Most of Apache these days has migrated from CVS to SVN, and the general comfort level as regards to SVN seems to have increased considerably. I decided to upgrade my (extremely) out-of-date copy of TortoiseSVN while I was checking in the changes. I was struck by a few things:

  • TortoiseSVN (and Subversion, more generally) has come a long way. The menu has expanded quite a bit since I last used it, and there are a ton of new features in there. No doubt there are plenty of low-level enhancements that have been incorporated as a result of new versions of Joe Orton’s excellent Neon library, but there are also some more fundamental changes in there.
  • Subversion, like CVS, follows the 80/20 rule – the 80% of operations that you will perform repeatedly are very intuitive and easy. This means that some more complex operations can be more fiddly, but most of the time, you don’t notice, because you don’t need them. I contrast this with ClearCase, which I am using at the moment on a separate project, and the difference is pretty stark.
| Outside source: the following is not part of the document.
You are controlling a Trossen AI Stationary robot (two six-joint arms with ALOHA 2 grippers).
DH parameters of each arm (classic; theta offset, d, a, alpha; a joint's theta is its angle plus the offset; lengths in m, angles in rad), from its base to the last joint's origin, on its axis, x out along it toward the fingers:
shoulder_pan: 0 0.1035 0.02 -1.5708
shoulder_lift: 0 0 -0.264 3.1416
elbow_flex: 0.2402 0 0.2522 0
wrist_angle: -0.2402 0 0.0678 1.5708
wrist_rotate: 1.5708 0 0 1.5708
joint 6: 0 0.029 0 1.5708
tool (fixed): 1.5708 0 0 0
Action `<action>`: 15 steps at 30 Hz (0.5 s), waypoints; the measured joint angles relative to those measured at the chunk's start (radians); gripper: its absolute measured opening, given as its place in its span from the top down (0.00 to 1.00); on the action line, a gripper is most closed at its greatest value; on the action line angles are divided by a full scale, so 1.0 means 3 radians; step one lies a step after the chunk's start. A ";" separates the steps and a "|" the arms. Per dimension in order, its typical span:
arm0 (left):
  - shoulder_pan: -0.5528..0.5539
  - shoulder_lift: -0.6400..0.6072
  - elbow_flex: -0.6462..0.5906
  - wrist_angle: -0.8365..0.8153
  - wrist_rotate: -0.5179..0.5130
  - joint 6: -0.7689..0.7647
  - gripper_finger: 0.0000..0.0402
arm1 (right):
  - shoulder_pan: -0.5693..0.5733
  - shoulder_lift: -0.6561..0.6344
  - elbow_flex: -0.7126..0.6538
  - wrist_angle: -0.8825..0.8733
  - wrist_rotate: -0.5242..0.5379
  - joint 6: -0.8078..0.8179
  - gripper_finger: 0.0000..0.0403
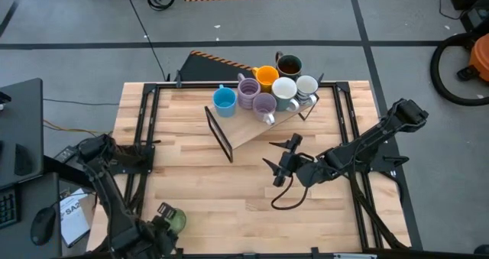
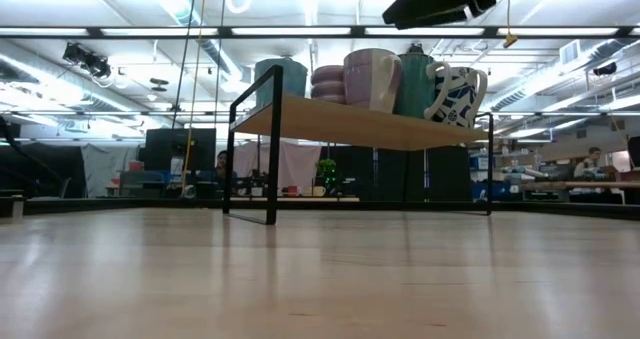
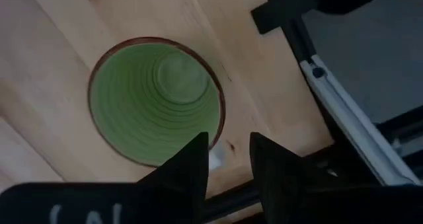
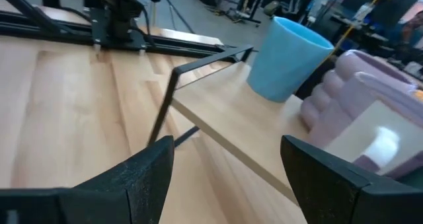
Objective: Place coffee mugs
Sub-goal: Put the green mug on the shelf
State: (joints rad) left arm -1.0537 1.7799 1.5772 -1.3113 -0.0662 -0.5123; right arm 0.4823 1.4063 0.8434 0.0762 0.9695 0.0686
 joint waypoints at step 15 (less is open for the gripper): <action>-0.0016 0.0455 0.0000 -0.0147 -0.0143 0.0546 0.71 | -0.0002 0.0000 -0.0110 0.0269 -0.0130 -0.0066 0.30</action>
State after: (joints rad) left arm -1.0584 1.9163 1.5772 -1.3555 -0.1091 -0.3484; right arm 0.4816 1.4063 0.8104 0.1569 0.9304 0.0486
Where SVN is elegant, ClearCase is clunky, and where SVN is intuitive, ClearCase is confusing. Of course, ClearCase in its own right is very, very powerful, but it looks and feels like a 20-80% type of product.
  • I used to have the odd “lock up” with SVN’s Berkeley DB storage engine (especially if a commit in progress got interrupted), which doesn’t seem to happen any more. The CVS-alike file system backend looks like it will probably be the way forward.
  • There were traditionally some doubts about the scalability of SVN, but it hosts some pretty big repositories now.
  • The merging/branching process is quite straightforward under SVN. TortoiseSVN even gives you the ability to do a “dry run” of the merge process before actually risking anything – very cool.

    Tortoise Merge dialog

There are a couple of things that I’m not 100% happy with, and one is that SVN can’t seem to efficiently figure out how to retrieve a list of revisions for a particular file, so when you try to retrieve a revision graph for a specific file, it seems to want to traverse the revision tree for the entire repository. This results in TortoiseSVN telling you that it will take 5 hours to generate a revision graph! I guess this is the same issue that prevented a port of CVSGraph from happening. Hopefully they’ll sort this out.